Preseason Week 3 Takeaways: Patriots Offense Is In Trouble With Shaky Mac Jones

Preseason Week 3 Takeaways: Patriots Offense Is In Trouble With Shaky Mac Jones

0 of 5

    AP Photo/John Locher

    With training camps now in the rear-view mirror and the preseason winding down, decisions must be made.

    All 32 teams must cut their active rosters to 53 by Tuesday, Aug. 30. Choices and compromises are forthcoming, and Friday’s action will help in those matters.

    The Carolina Panthers apparently made the smart choice by naming Baker Mayfield their starting quarterback. The Seattle Seahawks, meanwhile, look to have an easy decision on their hands between Geno Smith and Drew Lock.

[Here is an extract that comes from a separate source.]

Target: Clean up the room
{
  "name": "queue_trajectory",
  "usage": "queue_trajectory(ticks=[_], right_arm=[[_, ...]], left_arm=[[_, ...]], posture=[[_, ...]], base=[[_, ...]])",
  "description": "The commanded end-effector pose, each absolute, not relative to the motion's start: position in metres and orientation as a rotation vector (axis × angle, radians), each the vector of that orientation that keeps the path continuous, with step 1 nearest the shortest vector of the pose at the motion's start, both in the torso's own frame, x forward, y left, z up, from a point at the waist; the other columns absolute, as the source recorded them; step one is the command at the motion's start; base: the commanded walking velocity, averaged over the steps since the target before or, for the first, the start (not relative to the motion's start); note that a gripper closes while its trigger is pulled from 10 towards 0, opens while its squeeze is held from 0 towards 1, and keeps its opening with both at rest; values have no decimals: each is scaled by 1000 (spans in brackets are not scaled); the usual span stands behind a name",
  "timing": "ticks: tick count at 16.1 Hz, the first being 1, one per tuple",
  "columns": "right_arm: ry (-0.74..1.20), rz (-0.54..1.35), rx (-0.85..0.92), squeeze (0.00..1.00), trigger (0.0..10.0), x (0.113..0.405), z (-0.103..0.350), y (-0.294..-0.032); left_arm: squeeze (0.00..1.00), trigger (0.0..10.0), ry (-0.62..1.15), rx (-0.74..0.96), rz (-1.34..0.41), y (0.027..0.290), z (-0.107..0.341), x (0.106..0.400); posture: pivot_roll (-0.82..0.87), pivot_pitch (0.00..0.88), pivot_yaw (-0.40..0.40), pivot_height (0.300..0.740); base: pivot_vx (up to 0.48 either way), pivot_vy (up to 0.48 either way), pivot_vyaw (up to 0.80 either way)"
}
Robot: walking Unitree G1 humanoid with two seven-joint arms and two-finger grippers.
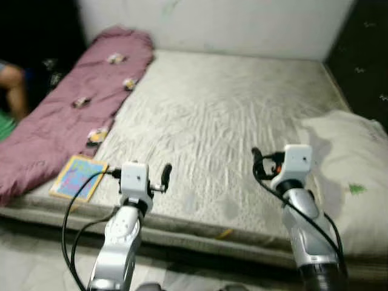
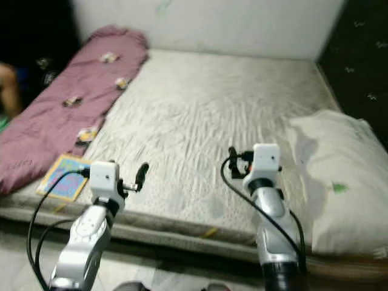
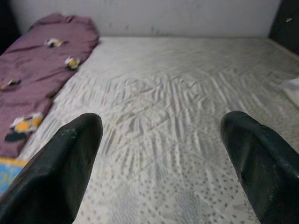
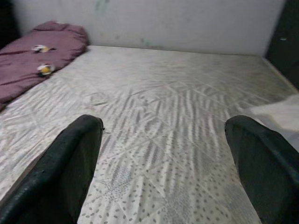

    Elsewhere, changes appear necessary.

    The New England Patriots must find a way to get their stagnant offense on track. The Las Vegas Raiders have lots to think about regarding last year’s first-round pick, Alex Leatherwood. The New Orleans Saints may be in a bad spot with their left tackle, Trevor Penning.

    Another preseason came and went for 12 of the league’s 32 teams. Friday’s action isn’t the end of the process, though. It proved to be an indicator of what might be .

1 of 5

    Grant Halverson/Getty Images

    On Monday, the Carolina Panthers named Baker Mayfield as the team’s days later. Four days later, the fifth-year veteran certainly looked the part.

    “When we started the process, we said we were looking at three things,” head coach Matt Rhule told reporters earlier this week. “No. 1, mastery of the offense; No. 2, situational football excellence; and No. 3, moving the ball and getting guys involved.

    “Baker has made a lot of improvement, a lot of growth in all three areas in a short amount of time.”

    That version of Mayfield showed up Friday against the Buffalo Bills, albeit against the AFC favorite’s second-team defense.

    Granted, the Panthers went three-and-out during their initial offense series. All three were short, simple out patterns and first-round rookie cornerback Kaiir Elam sat on the third-down play to prevent Rashard Higgins from catching the ball.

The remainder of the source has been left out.